Problem details: The response should repeat word for word every line below from the one with "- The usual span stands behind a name" to the one with "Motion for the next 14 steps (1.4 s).", inclusive, and nothing else; leave pictures out.

Material shown:
BEGIN

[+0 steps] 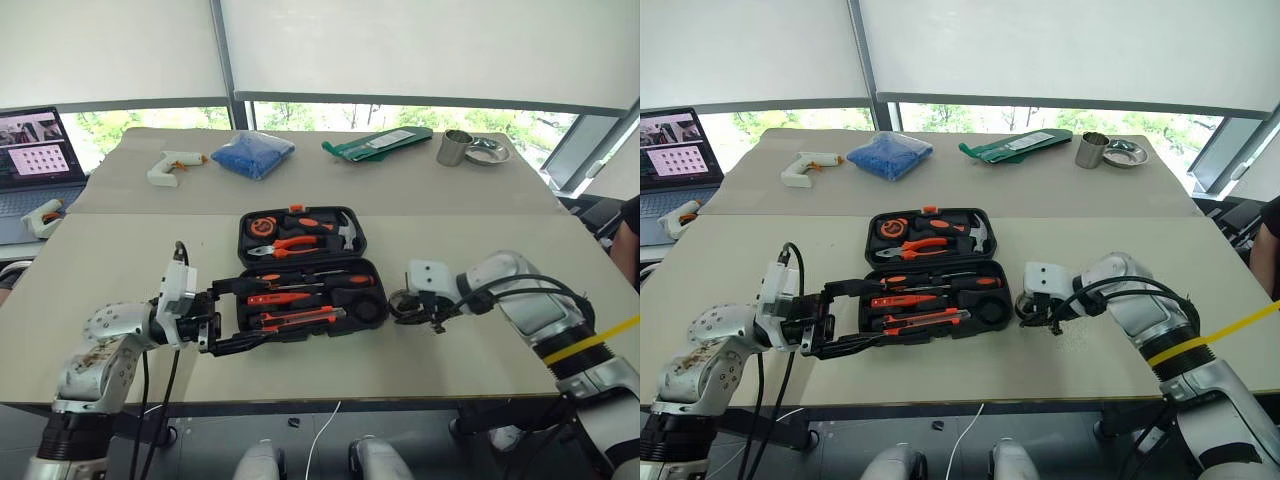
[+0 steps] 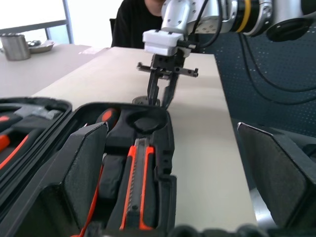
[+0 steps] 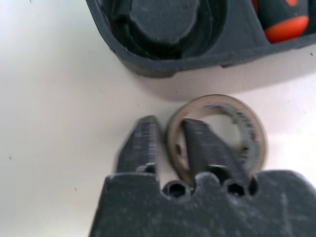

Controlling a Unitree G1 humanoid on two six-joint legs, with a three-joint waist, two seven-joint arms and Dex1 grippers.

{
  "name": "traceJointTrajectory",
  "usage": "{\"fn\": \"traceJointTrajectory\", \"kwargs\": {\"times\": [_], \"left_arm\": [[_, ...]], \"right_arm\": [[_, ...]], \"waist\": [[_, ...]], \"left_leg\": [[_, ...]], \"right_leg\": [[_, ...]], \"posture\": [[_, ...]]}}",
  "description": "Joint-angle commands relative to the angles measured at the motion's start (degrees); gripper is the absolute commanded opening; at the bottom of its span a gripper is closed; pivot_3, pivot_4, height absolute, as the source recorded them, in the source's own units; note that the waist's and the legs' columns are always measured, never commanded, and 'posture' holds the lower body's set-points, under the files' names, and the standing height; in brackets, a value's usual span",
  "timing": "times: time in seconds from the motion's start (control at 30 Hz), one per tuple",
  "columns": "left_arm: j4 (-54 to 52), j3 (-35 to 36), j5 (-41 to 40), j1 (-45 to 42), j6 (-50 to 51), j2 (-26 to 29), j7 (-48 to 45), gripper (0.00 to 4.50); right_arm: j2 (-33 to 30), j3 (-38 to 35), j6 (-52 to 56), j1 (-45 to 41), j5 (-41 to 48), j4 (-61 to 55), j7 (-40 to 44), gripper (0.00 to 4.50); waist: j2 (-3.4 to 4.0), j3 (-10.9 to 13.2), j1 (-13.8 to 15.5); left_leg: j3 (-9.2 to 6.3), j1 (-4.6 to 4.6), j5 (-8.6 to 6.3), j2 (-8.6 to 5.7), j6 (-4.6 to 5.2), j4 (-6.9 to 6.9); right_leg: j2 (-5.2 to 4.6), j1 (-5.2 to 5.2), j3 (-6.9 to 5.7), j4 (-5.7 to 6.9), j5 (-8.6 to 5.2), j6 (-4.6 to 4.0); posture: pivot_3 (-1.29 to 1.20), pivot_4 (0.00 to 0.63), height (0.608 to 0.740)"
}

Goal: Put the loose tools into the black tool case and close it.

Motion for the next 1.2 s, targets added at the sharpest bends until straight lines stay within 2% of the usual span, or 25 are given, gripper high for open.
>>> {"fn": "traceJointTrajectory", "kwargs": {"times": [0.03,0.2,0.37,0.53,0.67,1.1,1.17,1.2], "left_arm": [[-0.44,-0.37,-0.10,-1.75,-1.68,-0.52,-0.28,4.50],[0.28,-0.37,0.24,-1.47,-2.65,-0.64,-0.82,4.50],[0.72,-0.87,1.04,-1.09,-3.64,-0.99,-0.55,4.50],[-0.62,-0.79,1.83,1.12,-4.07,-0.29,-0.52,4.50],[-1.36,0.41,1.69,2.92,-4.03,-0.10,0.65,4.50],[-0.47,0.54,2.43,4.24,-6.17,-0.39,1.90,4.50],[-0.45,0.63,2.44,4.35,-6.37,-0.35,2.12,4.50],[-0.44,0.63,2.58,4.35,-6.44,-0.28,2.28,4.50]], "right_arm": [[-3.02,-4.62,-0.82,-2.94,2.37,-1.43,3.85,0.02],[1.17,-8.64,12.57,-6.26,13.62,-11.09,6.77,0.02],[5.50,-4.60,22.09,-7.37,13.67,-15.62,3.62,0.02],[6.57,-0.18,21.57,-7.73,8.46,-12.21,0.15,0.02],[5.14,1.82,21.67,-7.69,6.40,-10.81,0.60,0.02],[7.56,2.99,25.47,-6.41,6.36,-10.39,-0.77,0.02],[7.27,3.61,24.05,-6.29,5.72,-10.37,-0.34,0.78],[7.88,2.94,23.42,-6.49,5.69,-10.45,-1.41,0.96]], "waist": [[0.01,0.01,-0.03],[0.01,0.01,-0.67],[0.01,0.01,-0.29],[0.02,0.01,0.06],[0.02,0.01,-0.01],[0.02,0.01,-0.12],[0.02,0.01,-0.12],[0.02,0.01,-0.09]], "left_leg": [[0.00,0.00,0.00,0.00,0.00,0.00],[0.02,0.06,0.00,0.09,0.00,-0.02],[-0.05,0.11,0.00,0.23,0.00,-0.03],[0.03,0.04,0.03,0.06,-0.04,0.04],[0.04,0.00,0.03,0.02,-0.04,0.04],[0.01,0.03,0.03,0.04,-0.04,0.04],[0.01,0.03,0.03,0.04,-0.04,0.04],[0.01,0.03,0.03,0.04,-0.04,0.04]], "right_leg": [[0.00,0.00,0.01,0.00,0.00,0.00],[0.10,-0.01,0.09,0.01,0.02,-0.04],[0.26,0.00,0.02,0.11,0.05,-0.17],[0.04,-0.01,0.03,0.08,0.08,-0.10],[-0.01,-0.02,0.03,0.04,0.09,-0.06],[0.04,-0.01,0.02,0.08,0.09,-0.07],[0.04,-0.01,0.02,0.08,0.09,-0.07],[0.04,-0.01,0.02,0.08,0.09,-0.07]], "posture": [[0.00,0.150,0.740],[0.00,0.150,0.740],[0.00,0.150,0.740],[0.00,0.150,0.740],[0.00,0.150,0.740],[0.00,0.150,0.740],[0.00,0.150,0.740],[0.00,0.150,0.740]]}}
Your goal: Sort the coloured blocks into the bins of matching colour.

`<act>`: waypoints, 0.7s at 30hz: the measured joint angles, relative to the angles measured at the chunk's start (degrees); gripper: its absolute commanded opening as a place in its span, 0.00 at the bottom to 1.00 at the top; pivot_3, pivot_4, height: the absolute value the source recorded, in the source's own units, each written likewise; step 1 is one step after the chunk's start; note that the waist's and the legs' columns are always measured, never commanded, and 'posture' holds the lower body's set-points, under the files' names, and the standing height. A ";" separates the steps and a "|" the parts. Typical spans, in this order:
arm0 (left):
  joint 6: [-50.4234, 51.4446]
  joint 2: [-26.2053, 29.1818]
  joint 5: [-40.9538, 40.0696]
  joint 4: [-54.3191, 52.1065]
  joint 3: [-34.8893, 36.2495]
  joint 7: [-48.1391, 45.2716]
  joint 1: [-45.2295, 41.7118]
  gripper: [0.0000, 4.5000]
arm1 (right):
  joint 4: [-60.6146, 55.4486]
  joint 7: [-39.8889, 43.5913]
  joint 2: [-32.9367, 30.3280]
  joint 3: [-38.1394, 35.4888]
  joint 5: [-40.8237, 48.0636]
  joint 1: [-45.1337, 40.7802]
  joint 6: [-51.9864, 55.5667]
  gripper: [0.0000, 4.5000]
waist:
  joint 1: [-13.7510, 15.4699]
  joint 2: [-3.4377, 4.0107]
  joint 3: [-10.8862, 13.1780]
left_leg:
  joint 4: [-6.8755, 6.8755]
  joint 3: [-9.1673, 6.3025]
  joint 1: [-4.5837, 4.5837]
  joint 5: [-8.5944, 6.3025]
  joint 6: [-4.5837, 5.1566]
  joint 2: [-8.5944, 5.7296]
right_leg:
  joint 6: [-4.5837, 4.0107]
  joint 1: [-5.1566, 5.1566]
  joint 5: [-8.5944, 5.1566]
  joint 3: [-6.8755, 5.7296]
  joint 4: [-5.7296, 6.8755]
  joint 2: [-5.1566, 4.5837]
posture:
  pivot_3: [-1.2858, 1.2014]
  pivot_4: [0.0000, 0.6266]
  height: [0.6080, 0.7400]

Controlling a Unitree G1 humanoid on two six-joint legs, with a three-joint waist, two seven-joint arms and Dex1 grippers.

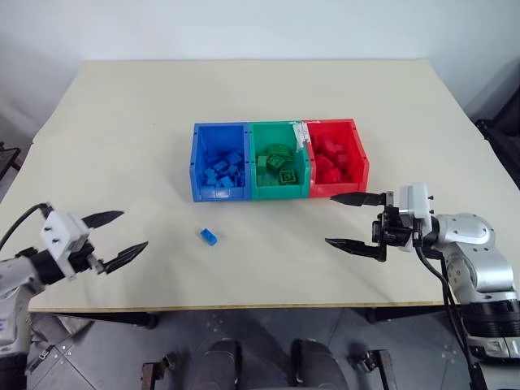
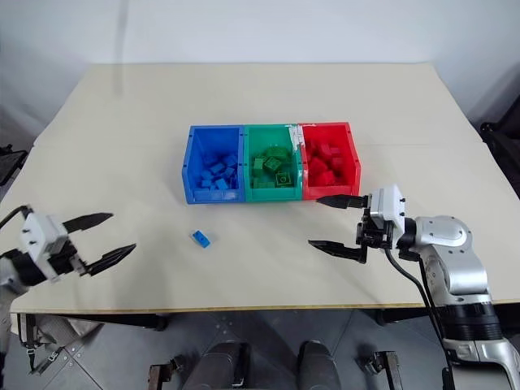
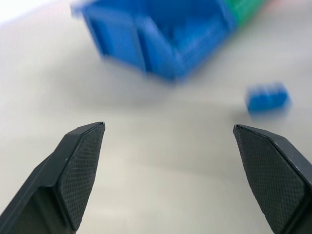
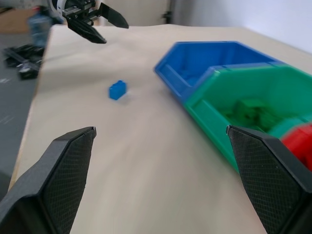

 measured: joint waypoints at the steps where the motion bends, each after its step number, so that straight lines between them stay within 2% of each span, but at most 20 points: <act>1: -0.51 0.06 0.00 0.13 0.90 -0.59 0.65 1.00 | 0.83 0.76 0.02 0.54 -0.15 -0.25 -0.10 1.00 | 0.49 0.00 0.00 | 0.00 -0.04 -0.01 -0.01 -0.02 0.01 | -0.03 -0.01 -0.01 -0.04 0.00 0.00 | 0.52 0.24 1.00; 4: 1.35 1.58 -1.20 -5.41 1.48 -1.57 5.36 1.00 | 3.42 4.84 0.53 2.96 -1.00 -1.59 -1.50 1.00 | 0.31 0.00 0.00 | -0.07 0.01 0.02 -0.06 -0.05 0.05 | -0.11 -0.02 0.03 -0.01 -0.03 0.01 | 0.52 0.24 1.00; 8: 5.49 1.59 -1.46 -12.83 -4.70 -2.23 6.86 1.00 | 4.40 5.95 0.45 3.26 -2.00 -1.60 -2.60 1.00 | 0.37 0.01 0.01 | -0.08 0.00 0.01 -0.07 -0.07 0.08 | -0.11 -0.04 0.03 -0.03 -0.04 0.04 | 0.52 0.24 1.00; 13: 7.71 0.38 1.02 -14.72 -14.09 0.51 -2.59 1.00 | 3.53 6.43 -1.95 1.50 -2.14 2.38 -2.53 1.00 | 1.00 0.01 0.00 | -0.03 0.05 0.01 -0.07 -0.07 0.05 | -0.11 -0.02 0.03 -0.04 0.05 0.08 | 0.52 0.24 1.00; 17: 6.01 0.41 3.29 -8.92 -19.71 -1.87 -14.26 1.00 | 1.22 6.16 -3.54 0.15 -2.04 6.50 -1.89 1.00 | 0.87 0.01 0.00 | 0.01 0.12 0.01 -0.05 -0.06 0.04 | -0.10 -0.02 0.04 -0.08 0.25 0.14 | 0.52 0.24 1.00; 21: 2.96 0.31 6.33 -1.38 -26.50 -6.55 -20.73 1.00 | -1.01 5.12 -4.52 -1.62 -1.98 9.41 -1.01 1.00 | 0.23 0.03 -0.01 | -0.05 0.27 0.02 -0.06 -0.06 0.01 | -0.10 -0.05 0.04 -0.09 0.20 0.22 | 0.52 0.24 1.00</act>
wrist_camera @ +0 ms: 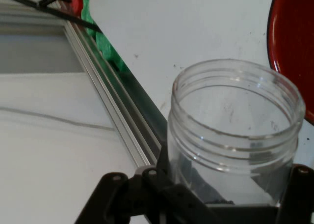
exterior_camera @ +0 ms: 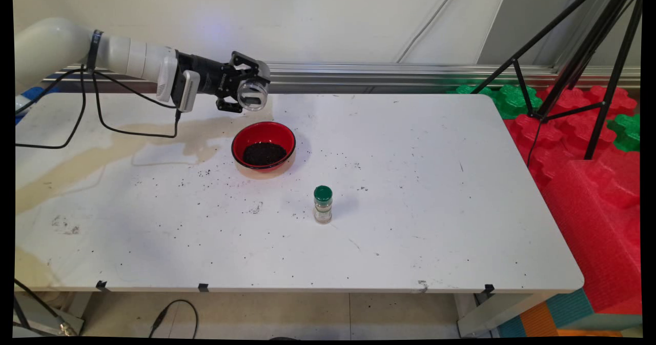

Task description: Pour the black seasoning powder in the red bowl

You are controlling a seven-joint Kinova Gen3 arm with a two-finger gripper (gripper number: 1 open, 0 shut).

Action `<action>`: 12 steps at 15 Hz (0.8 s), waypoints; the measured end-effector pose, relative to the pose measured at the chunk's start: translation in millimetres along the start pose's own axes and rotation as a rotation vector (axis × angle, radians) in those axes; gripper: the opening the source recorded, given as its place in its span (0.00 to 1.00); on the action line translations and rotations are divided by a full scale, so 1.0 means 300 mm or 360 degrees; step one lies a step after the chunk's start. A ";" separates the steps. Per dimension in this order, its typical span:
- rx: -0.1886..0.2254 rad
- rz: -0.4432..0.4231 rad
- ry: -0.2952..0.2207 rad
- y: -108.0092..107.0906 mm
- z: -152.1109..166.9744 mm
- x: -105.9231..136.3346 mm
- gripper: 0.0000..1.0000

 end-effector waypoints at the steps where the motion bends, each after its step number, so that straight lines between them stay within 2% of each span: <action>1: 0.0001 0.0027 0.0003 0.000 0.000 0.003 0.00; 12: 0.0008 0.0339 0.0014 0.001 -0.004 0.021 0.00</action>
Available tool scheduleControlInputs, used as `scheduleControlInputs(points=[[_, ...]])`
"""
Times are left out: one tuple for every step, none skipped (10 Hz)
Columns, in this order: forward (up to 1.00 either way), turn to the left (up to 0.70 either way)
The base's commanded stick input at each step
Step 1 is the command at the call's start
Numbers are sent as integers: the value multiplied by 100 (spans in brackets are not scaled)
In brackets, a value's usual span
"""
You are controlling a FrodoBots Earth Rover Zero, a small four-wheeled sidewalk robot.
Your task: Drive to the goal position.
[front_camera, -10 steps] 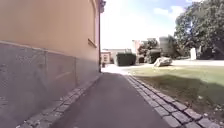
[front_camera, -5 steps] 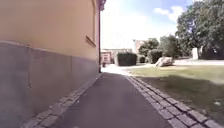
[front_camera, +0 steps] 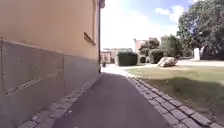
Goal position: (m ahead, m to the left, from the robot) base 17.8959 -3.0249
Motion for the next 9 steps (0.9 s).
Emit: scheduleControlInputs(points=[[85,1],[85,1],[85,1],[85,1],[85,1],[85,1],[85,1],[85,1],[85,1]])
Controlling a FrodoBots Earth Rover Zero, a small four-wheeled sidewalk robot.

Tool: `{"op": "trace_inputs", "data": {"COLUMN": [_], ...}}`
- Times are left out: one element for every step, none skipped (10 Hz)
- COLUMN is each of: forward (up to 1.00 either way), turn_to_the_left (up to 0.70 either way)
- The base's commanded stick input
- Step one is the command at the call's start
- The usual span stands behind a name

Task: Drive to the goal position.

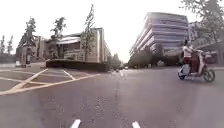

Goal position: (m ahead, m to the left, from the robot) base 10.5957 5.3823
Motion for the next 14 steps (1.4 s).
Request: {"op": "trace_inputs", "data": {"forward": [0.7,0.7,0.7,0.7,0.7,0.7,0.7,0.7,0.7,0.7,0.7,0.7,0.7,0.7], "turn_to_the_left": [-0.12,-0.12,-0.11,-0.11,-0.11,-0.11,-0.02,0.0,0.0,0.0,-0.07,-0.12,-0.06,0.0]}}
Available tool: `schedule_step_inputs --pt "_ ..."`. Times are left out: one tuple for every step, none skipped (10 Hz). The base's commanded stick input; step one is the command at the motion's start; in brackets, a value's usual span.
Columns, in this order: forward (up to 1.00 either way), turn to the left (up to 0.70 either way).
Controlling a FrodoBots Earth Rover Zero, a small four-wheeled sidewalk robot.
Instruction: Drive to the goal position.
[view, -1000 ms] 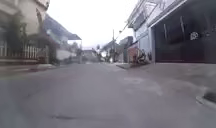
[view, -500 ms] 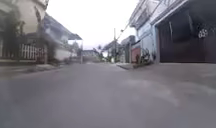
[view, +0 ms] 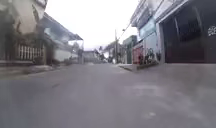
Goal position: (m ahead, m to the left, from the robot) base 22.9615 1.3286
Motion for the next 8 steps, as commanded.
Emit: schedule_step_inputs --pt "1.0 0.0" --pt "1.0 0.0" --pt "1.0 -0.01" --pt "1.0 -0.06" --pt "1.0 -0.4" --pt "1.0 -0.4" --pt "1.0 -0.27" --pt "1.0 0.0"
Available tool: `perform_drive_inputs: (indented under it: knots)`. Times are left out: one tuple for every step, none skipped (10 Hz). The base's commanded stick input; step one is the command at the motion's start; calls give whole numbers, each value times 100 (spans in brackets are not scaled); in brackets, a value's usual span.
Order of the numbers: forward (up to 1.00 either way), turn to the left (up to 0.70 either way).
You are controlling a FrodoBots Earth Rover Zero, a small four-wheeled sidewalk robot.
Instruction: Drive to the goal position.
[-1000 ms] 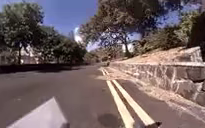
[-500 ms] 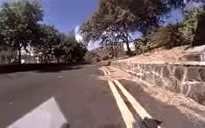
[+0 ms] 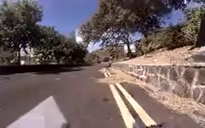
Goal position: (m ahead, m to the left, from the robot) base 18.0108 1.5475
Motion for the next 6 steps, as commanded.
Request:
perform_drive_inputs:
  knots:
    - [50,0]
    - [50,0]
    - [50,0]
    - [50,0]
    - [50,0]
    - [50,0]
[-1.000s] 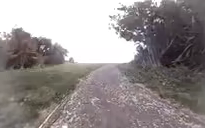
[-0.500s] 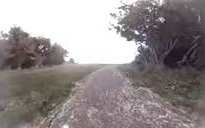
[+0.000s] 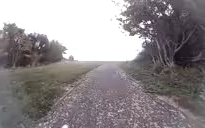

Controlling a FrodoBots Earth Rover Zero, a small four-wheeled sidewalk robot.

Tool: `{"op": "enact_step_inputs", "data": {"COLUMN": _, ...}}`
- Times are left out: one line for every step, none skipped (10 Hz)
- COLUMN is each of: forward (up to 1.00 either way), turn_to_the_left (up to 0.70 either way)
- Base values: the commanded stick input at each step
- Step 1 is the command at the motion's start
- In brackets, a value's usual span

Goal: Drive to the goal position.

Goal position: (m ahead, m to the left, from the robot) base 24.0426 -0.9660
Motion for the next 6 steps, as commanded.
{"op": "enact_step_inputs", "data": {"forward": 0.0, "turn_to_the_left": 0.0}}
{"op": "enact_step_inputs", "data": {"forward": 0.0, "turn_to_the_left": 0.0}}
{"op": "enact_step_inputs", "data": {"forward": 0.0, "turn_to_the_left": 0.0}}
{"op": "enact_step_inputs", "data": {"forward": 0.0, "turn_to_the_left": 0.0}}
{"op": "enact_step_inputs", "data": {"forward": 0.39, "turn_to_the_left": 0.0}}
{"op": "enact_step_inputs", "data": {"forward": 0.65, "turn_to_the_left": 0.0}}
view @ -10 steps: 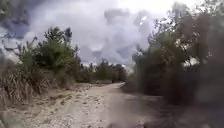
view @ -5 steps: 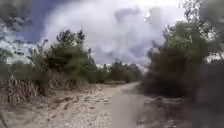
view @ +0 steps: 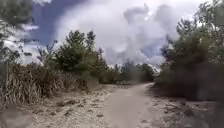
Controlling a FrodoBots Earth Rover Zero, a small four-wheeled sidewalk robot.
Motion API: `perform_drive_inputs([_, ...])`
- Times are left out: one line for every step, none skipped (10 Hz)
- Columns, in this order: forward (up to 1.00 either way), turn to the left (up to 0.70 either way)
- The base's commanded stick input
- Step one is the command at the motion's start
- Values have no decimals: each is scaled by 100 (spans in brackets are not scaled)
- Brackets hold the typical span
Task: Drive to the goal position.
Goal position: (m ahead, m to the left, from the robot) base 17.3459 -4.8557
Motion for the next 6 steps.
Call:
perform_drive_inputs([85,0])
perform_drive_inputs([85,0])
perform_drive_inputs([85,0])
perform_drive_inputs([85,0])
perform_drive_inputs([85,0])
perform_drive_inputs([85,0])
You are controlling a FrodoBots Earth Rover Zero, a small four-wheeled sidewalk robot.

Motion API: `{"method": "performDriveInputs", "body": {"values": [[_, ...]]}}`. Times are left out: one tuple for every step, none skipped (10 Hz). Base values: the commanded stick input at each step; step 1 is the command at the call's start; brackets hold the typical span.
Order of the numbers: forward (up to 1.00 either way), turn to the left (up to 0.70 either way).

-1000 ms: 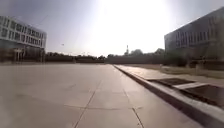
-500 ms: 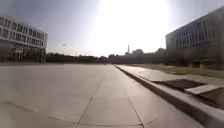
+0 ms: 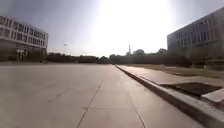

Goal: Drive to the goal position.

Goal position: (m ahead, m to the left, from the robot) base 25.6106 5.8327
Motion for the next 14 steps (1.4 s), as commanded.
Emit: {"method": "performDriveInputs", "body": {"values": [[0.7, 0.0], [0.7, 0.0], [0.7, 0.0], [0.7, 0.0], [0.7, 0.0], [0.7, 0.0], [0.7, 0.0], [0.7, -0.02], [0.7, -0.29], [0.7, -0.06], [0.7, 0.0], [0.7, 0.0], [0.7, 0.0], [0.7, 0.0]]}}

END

Final answer:
- The usual span stands behind a name

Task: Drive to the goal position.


Goal position: (m ahead, m to the left, from the robot) base 10.5957 5.3823
Motion for the next 14 steps (1.4 s).

The output has been completed.